Paylaş
Solcular için, “Ergenekon mensupları”ndan, “Ergenekon avukatları”na, Ergenekon’a dudak bükenlerden, Ergenekon terör örgütüne kesin, net tavır alanlara yayılan geniş bir yelpaze söz konusu. Aynı durum, “sağ” için de geçerli.
Devlet kurumları için de, değişik meslek grupları için de.
Soğuk Savaş sonrası dönemde sağ-sol’un eski anlamlarını yitirdiğinin göstergesi.
Bir de “kokmaz-bulaşmaz”lar, “mediokrite mümessilleri” mevcut. Bu gibi tarihi ve büyük hesaplaşma dönemlerinde böyleleri ıskartaya çıkarlar. Siyaseten ve düşünce planında ıskartaya çıkmalarının sancıları, satırlarına yansıyor.
İlk bakışta pek çarpıcı görünen bir tanımlamayla “bir yanda zamanın ruhunu yakalayamayan, dünyada ve ülkemize yaşanmakta olan büyük değişim göz ardı ederek, kırk yıldır aynı ezberi tekrarlayan papağanlar, diğer yanda entelektüel birikimlerini yanan bir ampulün çekici gücüne kapılan pervaneler gibi harcayanlar” varmış. Ve, “aralarda bir yerlerde duranlar”, yani her iki tarafa da kendi ifadelerince “yakın olmayanlar” –bu satırları “biz kokmaz-bulaşmazlar” diye de okuyabilirsiniz- “her fırsatta iki tarafın da hışmına uğruyorlar”mış.
Tam bir hezeyan. Kimsenin böyleleriyle ne uğraşacak vakti, ne niyeti, ne de onların “hışma uğraması”nın gereği var. Müsterih olabilirler. Kılıçların çekildiği mücadele meydanında gözükmeyenler ile hiç kimsenin bir hesabı olmaz. Sadece, ne oldukları ve olmadıklarına dair kayda düşerler.
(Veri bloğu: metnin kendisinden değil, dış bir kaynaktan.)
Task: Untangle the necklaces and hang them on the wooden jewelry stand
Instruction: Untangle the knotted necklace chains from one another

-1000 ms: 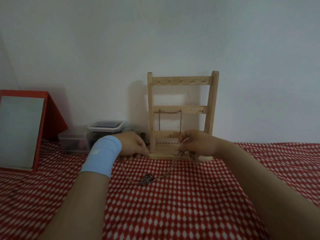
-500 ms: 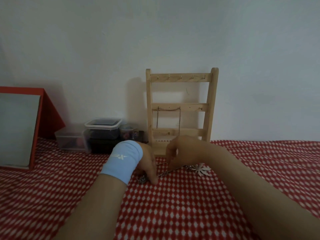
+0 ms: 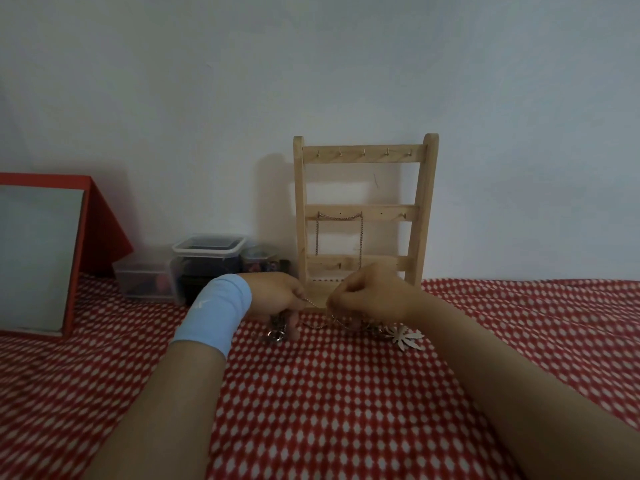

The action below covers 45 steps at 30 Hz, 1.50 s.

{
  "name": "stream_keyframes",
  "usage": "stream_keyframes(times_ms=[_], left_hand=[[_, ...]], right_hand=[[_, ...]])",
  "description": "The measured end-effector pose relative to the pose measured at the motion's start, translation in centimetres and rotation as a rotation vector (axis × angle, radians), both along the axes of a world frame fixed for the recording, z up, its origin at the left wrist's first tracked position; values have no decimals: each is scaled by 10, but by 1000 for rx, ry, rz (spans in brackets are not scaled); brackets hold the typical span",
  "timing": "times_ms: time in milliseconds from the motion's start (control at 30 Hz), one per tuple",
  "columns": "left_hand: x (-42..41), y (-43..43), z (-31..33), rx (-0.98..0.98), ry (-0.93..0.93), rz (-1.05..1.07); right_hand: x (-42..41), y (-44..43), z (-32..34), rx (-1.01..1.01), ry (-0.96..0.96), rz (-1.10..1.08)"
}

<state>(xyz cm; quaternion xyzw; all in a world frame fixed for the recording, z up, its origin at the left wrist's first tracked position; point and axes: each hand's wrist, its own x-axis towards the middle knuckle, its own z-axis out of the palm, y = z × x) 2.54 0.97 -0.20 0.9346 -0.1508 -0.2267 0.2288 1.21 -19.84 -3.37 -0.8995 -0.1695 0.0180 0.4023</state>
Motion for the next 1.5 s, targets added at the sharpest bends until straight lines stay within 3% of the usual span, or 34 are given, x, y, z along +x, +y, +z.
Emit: stream_keyframes(times_ms=[200, 333, 467, 533, 600, 667, 867, 1133, 1300, 1500], left_hand=[[3, 8, 1, 131, 39, -32], [14, 19, -1, 420, 78, 74], [15, 21, 5, 573, -35, 69], [7, 12, 12, 426, -135, 4], [1, -2, 14, 137, -232, -67], [-6, -19, 9, -52, -231, -160], [2, -36, -20, -284, -105, -217], [5, -22, -16, -370, -44, -147], [3, -22, -8, -270, -189, -78], [0, -26, 1, -351, -343, -63]], right_hand=[[3, -1, 9, 486, 153, -148], [4, -4, 11, 476, 139, -204], [3, -3, 15, 517, 135, -182], [1, -1, 20, 563, 143, -135], [-2, 1, 24, 615, 149, -99], [-2, 2, 26, 654, 146, -84], [0, 0, 29, 724, 121, -62], [2, -3, 25, 656, 86, -105], [0, -1, 23, 549, 67, -104], [2, 2, 17, 430, 39, -139]])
Bu ülkedeki “demokrasi mücadelesi”nde yer almadıkları kayda düşmüştür. O kadar.
*** *** ***
Ortalık bulutlanınca, tavır sahibi olmak “risk faktörü” içermeye başlayınca, bu ortamdan ustaca sıvışmaya bakanlar çıkar. Bu gibi ortamlarda öylelerinin “sığlıkları” sırıtmaya başlar. Ergenekon adındaki “turnusol kağıdı”nın ortaya çıkarttığı suretlerinden memnun olmayanlar, bilinen alışkanlıklarına başvurarak, ülkedeki demokrasi isteyenlere karşı taarruza geçerler.
Darbecilere karşı taarruza geçmek, “risk” taşır, “bela” getirir. Oysa, laf kalabalığı ile hazırlanmış laf salatası servisiyle demokratlara dil uzatmak, demokrasi taleplerini kerameti kendinden menkul “ultra-entelektüel” bir edayla hafife almak, işin kolay kısmıdır.
Böyleleri, öyle yaparak, “demokratlığın sığ suları”ndan kaçıp, kendilerini “kokmaz-bulaşmazlığın güvenli limanları”na sığınmaya can atarlar.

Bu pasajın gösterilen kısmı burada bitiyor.